Sending an email with SES

For sending an email we’re gonna need to provide a source and destination emails, subject line and a message body .

async function sendEmail(html: string) {
	const input: SendEmailCommandInput = {
		Source: 'noreply@example.com',
		Destination: {
			ToAddresses: ['john.doe@example.com']
		},
		Message: {
			Body: {
				Html: {
					Charset: 'UTF-8',
					Data: html
				}
			},
			Subject: {
				Charset: 'UTF-8',
				Data: 'Your document is ready!'
			}
		}
	};
	const command = new SendEmailCommand(input);

	return emailClient.send(command);
}
You will need to verify both sender and recipient emails in the SES console before you can send emails if you're in sandbox mode.

Listening for S3 Object Events

With the lambda in place, now I can put it together with the SNS topic and the S3 bucket.

const topic = new Topic(stack, 'objectRestored', {
		subscribers: {
			notificationEmail: {
				type: 'function',
				function: {
					functionName: 'object-restored-notification-email',
					handler: 'packages/functions/src/object-restored-notification-email.handler',
					architecture: 'arm_64',
					permissions: ['ses', 's3']
				}
			}
		}
	});

First I need to create a topic and subscribe the lambda to it and let’s not forget about the IAM permissions for SES and S3 services that the lambda is using.

Once that’s done, I can add a notification configuration to the bucket to trigger the topic when a document on object_restore_completed event.

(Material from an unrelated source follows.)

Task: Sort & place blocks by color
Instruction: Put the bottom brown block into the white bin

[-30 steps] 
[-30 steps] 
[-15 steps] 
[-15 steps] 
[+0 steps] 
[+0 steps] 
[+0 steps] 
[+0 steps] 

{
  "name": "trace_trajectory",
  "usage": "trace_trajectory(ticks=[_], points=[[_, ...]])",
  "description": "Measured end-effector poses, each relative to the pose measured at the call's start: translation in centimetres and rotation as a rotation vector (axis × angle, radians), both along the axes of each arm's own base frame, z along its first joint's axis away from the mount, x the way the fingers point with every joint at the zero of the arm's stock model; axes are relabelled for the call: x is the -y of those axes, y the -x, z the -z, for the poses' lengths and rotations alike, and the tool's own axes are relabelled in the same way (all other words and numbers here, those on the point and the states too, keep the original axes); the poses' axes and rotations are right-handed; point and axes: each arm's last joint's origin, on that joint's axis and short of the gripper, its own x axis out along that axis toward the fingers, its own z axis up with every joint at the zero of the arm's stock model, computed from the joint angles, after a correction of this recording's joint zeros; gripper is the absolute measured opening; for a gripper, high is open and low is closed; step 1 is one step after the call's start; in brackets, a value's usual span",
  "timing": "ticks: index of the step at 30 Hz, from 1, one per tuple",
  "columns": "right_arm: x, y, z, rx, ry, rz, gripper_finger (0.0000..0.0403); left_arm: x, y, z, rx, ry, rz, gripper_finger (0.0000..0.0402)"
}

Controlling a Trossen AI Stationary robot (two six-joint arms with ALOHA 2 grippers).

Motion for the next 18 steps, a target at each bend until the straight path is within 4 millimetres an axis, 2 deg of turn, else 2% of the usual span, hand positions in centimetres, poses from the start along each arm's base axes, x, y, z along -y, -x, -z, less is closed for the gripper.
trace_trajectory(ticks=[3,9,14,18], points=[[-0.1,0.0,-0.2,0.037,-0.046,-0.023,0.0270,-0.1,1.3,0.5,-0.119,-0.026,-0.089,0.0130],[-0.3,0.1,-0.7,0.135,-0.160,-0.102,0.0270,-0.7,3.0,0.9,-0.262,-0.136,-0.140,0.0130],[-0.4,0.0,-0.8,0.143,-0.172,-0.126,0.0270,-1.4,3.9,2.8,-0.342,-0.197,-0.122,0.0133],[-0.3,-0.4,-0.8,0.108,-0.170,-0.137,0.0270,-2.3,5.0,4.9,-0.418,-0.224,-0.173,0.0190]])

const bucket = new Bucket(stack, 'uploads', {
	name: 'exanubes-upload-bucket-sst',
	cors: [
		//...
	],
	cdk: {
		//...
	},
	notifications: {
		GlacierObjectRestored: {
			events: ['object_restore_completed'],
			type: 'topic',
			topic
		}
	}
});
Keep in mind that s3 allows only one trigger per event, so in order to trigger multiple lambdas you would add a subscriber to the topic not another notification to the Bucket config.

Summary

So to sum up, we’ve added a lifecycle rule that archives non-current document versions in Glacier Flexible Retrieval storage class after 1 day. Then, by using AWS SDK, we’ve initiated a restore job for the archived document and configured a fan-out pattern using sns and lambda to notify the user once the document was ready.

Ideally we would track the documents being restored so that we can display them correctly in the UI, we could use DynamoDB and utilise the TTL attribute or a regular relational database which is what I covered in the video version of this article.